Branco made the sign of the cross. “I offer my services, again, to feed Italian laborers their kind-a food.”

“If you was to land the contract, how would you deliver? New York’s a long way off.”

“I ship-a by Hudson River. Albany Night Line steamer to Kingston. Ulster & Delaware Railroad at Kingston to Brown’s Station labor camp.”

“Hmm . . . Yup, I suppose that’s a way you could try. But why not ship it on a freighter direct from New York straight to the Ulster & Delaware dock?”

“A freighter is possible,” Branco said noncommittally.

“That’s how the guy who got killed was going to do it. He figured a freighter could stop at Storm King on the way and drop macaroni for the siphon squads. Plenty Eye-talian pick and shovel men digging under the river. Plenty more digging the siphon on the other side. At night, you can hear ’em playing their mandolins and accordions.”

“Stop-a, too, for Breakneck Mountain,” said Branco. “Is-a good idea.”
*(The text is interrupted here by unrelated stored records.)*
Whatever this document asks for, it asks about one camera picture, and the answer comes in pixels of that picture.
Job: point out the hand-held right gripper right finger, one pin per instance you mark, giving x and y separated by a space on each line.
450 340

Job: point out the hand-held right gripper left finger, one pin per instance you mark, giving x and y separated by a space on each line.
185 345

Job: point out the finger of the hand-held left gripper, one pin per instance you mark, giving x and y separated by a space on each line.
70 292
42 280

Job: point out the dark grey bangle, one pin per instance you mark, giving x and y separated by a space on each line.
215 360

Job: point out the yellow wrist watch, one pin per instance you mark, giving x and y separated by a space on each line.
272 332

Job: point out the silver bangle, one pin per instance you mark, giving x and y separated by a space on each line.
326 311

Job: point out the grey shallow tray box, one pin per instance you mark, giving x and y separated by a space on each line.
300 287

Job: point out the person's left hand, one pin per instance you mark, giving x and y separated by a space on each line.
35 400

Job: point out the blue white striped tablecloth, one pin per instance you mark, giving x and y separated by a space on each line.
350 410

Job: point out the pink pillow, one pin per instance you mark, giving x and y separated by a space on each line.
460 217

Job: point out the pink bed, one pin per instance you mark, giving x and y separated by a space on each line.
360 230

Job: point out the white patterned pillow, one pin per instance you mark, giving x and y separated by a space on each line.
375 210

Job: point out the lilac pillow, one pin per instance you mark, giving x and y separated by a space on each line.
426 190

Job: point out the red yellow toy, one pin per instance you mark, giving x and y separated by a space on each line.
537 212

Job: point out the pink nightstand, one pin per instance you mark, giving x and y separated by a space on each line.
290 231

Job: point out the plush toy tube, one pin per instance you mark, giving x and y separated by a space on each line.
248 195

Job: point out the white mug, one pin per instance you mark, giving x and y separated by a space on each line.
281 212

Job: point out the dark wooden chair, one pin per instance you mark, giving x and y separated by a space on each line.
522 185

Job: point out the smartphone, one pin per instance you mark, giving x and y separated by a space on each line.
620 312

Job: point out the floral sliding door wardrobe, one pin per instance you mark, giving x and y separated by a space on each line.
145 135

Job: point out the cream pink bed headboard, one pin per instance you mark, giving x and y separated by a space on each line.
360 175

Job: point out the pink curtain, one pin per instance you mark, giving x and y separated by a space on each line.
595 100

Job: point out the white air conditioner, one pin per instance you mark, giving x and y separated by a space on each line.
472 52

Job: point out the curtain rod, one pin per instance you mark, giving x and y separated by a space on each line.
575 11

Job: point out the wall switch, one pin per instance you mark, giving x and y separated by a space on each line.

“I know a fellow with a freighter,” Davidson said casually.

Antonio Branco’s pulse quickened. Their negotiation to provision the biggest construction job in America had begun.



A cobblestone crashed through the window and scattered glass on Maria Vella’s bedspread. Her mother burst into her room, screaming. Her father was right behind her, whisking her out of the bed and trying to calm her mother. Maria joined eyes with him. Then she pointed, mute and trembling, at the stone on the carpet wrapped in a piece of paper tied with string. Giuseppe Vella untied it and smoothed the paper. On it was a crude drawing of a dagger in a skull and the silhouette of a black hand.

He read it, trembling as much with anger as fear. The pigs dared address his poor child:


“Dear you will tell father ransom must be paid. You are home safe like promised. Tell father be man of honor.”